Task data Block Start

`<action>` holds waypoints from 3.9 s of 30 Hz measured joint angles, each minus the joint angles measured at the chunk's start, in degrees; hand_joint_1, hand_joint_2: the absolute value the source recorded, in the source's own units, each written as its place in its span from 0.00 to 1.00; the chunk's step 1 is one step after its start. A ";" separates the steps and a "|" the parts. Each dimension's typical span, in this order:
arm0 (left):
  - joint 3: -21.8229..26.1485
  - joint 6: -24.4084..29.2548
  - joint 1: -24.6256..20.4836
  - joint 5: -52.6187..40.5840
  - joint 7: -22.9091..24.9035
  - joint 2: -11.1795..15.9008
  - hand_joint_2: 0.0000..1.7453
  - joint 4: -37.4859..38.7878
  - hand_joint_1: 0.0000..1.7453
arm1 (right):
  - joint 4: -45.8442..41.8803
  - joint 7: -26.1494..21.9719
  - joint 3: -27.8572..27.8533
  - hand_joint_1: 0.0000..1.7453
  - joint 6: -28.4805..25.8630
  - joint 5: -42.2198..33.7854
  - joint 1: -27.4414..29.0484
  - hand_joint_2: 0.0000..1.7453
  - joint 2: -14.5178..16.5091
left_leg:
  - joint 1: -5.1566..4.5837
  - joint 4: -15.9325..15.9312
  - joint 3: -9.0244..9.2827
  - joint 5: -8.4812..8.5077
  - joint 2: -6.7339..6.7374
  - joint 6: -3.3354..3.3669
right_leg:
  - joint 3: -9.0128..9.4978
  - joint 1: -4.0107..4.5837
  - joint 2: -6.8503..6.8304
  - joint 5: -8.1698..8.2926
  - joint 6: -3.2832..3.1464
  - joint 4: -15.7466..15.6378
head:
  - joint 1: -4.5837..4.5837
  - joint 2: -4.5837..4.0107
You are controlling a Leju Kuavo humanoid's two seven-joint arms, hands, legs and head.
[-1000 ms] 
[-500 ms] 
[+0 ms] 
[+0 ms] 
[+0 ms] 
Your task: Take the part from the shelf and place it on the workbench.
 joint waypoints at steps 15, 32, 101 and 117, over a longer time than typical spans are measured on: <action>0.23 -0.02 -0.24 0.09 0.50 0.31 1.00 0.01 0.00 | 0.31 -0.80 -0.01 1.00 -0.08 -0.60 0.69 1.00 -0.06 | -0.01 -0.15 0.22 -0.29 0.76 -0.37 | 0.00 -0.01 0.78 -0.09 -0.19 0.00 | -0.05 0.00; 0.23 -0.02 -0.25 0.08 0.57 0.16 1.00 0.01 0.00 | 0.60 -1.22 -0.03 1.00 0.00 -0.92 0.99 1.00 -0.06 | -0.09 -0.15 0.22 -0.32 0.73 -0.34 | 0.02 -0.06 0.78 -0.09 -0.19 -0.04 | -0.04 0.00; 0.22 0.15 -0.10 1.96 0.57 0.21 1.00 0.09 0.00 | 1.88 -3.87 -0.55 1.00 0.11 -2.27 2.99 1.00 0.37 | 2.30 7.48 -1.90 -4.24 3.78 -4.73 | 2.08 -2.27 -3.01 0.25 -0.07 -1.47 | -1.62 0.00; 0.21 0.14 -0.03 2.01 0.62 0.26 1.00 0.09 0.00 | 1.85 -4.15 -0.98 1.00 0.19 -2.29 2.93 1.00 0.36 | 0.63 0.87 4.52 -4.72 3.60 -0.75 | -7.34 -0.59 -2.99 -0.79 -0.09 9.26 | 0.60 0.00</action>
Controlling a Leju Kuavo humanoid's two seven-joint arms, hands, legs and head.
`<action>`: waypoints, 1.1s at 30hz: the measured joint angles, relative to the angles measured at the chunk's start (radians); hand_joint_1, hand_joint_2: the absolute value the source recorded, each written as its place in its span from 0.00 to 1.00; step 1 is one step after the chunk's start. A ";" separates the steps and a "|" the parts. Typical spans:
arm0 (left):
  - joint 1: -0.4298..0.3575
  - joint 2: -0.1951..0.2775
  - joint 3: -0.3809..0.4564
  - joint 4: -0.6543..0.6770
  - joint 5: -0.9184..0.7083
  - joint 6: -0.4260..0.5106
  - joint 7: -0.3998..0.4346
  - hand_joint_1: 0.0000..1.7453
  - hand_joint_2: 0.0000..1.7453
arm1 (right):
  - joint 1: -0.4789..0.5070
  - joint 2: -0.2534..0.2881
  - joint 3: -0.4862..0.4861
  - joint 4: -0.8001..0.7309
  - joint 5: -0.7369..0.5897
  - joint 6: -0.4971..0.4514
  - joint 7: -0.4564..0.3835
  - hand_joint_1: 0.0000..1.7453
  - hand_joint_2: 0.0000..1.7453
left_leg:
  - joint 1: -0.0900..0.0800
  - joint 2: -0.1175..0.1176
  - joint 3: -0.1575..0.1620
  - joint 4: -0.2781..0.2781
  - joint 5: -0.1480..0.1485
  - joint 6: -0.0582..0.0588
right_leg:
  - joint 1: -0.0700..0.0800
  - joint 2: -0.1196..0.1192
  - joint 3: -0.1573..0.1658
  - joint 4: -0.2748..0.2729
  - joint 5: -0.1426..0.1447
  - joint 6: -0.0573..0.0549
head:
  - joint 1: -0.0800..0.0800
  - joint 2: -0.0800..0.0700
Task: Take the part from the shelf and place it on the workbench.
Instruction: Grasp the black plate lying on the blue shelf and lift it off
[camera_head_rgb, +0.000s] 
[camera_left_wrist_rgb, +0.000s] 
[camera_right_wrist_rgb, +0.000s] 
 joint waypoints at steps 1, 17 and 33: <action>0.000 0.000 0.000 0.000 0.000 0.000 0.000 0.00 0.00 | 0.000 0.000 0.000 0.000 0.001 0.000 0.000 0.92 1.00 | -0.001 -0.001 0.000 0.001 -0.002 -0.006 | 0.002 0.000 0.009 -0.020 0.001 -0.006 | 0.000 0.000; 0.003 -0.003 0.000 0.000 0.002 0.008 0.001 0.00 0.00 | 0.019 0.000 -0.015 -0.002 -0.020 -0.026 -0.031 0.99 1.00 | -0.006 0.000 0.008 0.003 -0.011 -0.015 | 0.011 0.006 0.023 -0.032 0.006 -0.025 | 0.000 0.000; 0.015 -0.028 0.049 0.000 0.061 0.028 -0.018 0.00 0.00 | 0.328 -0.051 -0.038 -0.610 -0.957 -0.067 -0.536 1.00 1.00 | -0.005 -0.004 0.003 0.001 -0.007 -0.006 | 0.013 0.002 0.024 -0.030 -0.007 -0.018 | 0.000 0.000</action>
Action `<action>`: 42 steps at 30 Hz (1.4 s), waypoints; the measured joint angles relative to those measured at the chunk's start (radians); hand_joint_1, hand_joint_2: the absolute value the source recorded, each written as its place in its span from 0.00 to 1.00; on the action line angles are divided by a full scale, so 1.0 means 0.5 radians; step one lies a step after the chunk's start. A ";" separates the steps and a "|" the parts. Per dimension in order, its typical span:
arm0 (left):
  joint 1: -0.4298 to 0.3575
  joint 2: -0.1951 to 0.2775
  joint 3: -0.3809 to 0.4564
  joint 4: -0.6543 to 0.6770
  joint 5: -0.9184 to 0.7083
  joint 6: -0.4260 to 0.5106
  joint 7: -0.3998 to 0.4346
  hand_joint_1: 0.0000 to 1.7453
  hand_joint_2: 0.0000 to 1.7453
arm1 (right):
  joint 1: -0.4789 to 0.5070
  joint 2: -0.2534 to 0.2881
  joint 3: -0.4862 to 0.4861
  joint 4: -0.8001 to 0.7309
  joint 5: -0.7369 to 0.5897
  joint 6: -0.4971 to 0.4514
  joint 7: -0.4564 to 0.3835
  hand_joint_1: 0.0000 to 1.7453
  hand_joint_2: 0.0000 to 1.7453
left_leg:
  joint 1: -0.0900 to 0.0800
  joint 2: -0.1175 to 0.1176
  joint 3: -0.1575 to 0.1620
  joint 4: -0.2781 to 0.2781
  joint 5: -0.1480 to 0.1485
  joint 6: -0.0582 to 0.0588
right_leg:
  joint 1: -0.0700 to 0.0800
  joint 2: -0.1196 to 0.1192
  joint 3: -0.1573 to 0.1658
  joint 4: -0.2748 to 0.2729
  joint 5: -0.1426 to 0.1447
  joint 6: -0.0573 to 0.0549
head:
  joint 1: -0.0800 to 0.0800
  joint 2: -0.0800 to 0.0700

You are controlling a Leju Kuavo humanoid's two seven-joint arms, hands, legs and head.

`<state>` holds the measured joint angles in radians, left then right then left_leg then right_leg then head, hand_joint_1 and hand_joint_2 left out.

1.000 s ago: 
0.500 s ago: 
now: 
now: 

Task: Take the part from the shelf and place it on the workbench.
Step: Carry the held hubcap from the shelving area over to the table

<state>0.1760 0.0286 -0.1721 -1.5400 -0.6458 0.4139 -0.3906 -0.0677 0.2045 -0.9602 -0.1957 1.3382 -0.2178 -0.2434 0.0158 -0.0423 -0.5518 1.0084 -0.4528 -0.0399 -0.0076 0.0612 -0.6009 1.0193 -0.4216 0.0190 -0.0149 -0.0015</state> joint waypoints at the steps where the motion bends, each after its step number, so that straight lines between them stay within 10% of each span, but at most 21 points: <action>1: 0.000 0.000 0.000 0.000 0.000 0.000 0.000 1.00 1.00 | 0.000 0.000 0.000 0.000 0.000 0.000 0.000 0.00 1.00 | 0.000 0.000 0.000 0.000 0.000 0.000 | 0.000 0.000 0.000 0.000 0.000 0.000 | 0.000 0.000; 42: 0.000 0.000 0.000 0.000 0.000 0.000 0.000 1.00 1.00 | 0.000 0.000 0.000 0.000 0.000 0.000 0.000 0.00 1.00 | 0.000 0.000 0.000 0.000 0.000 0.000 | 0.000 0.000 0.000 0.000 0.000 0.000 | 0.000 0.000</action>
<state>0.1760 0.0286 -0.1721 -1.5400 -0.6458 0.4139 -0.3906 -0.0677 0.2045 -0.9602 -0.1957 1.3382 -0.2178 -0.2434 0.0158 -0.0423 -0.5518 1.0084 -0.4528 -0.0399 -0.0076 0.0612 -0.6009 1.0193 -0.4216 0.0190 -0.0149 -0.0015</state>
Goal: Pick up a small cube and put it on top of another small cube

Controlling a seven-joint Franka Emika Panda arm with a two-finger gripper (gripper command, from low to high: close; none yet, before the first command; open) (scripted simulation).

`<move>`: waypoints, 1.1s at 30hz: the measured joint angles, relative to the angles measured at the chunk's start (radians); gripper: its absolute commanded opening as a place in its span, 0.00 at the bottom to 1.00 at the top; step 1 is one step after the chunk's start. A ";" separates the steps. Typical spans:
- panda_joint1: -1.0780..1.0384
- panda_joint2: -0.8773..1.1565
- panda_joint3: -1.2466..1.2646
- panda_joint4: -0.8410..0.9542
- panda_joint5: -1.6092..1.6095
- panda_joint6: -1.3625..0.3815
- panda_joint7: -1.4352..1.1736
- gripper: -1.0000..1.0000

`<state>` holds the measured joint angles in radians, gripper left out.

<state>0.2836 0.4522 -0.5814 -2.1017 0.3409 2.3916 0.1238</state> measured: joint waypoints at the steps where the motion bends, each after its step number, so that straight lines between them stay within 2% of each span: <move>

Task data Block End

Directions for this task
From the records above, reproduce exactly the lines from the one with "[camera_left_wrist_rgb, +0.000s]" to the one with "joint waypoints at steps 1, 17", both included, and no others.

Completed exercise
[camera_left_wrist_rgb, +0.000s] 
[camera_right_wrist_rgb, +0.000s] 
 joint waypoints at steps 1, 17 and 33: <action>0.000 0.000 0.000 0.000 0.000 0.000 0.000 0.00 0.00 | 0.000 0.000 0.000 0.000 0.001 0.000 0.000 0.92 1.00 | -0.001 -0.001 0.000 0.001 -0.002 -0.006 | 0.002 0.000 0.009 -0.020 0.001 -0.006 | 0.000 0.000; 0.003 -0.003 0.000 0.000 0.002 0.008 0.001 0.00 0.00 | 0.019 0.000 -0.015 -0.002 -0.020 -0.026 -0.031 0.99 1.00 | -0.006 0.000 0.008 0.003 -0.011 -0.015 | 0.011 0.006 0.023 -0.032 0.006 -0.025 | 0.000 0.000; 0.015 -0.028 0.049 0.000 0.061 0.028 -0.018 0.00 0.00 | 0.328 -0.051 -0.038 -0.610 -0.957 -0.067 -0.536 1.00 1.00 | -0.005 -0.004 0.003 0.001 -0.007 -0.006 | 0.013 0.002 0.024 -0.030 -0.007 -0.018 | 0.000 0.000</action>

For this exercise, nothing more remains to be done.